Originally a cultural import from Mexico, the piñata has become a standard party
game at children's birthday celebrations in the United States. Proof of its popularity: YouTube is full
of embarrassing piñata bloopers, painful mishaps that occur as a blindfolded child holding a stick tries
to crack open a paper maché animal dangling from a string. The history of this candy-filled object,
however, goes much further back than Mexico and is connected with religious rites and rituals. One artist
who has explored the anthropological origins of the piñata is Meg Cranston. Her
series Magical Death (2002/2003) consists of life-sized self-portraits of the artist
as a piñata. The elaborate figures strike a variety of poses and wear a range of outfits from ordinary
street clothes to an elaborate headdress.
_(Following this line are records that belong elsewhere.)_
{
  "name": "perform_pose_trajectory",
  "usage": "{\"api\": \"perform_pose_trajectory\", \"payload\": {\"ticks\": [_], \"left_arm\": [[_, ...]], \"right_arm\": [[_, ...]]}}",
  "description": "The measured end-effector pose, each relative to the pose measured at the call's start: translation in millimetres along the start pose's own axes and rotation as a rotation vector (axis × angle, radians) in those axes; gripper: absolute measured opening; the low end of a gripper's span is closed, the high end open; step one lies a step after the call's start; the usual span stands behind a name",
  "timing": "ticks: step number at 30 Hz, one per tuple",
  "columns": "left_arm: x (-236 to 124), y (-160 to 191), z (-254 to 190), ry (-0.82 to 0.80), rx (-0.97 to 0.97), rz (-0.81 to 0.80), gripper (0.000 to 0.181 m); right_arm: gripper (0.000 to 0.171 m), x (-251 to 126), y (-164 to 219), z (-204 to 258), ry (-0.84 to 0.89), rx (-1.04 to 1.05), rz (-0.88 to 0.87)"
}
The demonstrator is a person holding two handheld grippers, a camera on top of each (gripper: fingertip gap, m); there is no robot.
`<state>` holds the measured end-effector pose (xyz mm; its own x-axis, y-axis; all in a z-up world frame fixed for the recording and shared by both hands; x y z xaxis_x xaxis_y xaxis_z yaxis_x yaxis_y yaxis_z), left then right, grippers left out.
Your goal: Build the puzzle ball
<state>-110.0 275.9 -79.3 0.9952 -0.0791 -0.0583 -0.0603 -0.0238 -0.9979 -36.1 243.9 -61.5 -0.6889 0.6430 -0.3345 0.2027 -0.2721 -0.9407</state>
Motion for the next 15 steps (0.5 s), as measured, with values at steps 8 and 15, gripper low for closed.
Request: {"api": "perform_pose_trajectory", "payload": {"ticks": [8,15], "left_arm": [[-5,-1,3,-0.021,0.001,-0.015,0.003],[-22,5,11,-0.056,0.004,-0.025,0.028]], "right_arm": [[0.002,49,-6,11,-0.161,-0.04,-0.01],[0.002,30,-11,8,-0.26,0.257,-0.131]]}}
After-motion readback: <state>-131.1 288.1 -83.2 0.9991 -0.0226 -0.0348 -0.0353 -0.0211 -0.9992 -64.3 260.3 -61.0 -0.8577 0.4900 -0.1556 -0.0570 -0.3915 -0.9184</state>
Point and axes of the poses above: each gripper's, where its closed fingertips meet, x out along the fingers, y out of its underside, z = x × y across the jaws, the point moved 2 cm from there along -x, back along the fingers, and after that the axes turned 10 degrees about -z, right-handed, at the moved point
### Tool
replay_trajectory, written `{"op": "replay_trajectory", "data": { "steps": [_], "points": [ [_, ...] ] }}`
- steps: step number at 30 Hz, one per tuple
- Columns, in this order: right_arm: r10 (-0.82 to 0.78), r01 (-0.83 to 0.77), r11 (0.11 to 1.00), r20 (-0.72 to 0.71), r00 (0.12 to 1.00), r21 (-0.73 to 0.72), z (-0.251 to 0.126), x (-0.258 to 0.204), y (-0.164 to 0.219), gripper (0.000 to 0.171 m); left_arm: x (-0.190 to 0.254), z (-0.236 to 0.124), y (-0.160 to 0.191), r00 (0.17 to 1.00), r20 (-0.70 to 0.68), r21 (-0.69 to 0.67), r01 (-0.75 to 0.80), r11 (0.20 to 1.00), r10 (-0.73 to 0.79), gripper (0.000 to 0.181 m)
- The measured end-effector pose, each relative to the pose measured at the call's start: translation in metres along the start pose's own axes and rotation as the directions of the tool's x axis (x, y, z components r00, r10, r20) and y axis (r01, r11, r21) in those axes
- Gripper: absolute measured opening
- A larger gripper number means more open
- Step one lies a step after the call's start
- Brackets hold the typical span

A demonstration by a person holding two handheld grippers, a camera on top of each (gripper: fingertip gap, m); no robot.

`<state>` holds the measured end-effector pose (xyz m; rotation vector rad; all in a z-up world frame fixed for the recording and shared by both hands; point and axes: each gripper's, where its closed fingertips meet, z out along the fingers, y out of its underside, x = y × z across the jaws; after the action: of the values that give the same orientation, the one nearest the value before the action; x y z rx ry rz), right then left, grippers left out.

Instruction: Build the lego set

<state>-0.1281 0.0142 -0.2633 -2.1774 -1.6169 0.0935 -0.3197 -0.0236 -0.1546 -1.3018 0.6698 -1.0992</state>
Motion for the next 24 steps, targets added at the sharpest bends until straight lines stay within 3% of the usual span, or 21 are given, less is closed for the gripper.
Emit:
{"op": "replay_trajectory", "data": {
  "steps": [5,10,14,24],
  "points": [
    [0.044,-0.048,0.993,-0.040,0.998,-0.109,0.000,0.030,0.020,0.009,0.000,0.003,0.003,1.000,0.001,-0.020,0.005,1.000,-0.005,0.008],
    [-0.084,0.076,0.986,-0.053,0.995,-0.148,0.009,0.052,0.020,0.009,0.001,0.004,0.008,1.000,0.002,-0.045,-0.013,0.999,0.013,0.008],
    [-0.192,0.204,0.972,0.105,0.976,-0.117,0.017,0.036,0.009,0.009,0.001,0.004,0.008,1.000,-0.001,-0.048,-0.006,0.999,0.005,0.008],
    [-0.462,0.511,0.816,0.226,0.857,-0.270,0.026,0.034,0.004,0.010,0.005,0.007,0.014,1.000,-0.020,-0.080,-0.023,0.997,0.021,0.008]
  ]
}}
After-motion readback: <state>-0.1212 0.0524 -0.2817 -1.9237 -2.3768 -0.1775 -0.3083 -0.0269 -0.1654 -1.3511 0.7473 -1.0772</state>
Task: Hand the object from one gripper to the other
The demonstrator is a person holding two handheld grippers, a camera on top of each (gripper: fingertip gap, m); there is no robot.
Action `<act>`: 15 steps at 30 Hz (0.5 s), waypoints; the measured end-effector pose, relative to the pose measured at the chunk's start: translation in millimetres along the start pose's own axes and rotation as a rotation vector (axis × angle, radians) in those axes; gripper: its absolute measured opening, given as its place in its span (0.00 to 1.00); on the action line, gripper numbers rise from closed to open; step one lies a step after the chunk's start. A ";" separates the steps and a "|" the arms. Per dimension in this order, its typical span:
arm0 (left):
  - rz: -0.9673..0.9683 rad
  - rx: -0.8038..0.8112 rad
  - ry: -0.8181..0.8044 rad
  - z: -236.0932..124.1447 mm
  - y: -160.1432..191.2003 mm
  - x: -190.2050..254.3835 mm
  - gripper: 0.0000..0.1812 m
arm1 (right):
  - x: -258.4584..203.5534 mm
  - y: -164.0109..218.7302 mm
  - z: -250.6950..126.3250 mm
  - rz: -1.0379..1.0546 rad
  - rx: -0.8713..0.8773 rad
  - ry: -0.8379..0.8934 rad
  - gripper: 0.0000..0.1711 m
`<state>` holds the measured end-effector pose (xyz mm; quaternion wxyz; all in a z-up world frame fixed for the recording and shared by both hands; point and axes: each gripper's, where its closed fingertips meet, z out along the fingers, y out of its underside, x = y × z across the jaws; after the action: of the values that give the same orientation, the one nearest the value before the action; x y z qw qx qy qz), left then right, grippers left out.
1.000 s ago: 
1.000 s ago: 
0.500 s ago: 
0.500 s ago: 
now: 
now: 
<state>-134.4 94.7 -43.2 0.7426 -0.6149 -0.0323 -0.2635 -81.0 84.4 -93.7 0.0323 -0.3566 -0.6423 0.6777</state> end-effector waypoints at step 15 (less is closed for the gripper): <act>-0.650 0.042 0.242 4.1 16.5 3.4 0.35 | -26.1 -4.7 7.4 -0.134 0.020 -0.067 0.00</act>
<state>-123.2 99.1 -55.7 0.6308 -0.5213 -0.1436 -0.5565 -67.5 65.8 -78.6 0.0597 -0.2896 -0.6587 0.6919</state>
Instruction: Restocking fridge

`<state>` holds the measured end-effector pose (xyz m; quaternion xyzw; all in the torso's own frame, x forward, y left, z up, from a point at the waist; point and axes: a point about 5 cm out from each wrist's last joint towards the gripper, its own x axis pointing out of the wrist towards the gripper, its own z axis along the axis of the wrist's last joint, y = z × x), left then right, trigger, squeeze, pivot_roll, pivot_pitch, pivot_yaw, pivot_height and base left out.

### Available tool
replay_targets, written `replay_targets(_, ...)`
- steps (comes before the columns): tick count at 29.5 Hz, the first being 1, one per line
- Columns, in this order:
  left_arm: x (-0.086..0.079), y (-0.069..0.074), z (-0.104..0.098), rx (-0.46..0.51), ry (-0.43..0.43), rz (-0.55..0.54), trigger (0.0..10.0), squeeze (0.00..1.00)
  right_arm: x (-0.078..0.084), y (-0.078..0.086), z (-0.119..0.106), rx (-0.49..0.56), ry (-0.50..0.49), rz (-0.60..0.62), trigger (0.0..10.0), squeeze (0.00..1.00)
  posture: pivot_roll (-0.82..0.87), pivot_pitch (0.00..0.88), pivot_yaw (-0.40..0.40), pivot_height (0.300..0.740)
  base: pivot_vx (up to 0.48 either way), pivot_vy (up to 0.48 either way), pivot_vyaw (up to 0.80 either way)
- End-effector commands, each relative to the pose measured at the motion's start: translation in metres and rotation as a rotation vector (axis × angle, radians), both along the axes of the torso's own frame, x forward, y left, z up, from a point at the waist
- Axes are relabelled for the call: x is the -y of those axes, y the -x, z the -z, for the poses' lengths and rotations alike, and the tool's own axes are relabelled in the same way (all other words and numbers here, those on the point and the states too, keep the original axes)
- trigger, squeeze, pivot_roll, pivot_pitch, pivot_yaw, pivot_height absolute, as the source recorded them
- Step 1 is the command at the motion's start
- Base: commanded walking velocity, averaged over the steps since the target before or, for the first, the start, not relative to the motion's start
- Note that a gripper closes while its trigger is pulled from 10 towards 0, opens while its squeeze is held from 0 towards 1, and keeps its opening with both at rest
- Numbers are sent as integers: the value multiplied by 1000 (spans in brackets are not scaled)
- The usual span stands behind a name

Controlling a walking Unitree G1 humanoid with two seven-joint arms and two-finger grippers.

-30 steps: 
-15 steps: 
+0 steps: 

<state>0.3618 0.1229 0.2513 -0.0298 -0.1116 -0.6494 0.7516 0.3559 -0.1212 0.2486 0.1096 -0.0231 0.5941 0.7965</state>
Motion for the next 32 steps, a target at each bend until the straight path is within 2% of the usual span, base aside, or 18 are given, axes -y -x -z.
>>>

Taken from a 1973 documentary film about native Brazilian
people, the title suggests something more sinister and ancient than a simple party game and refers to
the tribe's ritual of creating effigies of their enemies and destroying them.
Created
together with Cranston's students, her piñatas have something masochistic about them, and she seems
to be challenging the cult of the artist persona with a fragile image of the self. At the same time,
Magical Death seems to invoke another power. With origins in ancient China and the Near East, the piñata
also had transformative significance. Ceramic animals containing seeds were smashed over fields to ensure
a good crop in China and in the Near East a similar ritual was associated with the god Attis. These
traditions were transposed into Christian doctrine with a piñata in the form of a seven-pointed star
representing the seven deadly sins that needed to be destroyed by "blind" faith. Cranston's
piñatas seem to operate on all these levels — evoking notions of self-destruction, purging and transformation.
Considering the possibility of the candy within, the transformative message of the works seems closest
at hand. Then again, this idea remains purely conceptual and even slightly cynical, given that no exhibition
visitor is likely to dare a whack at an individual or a work of art.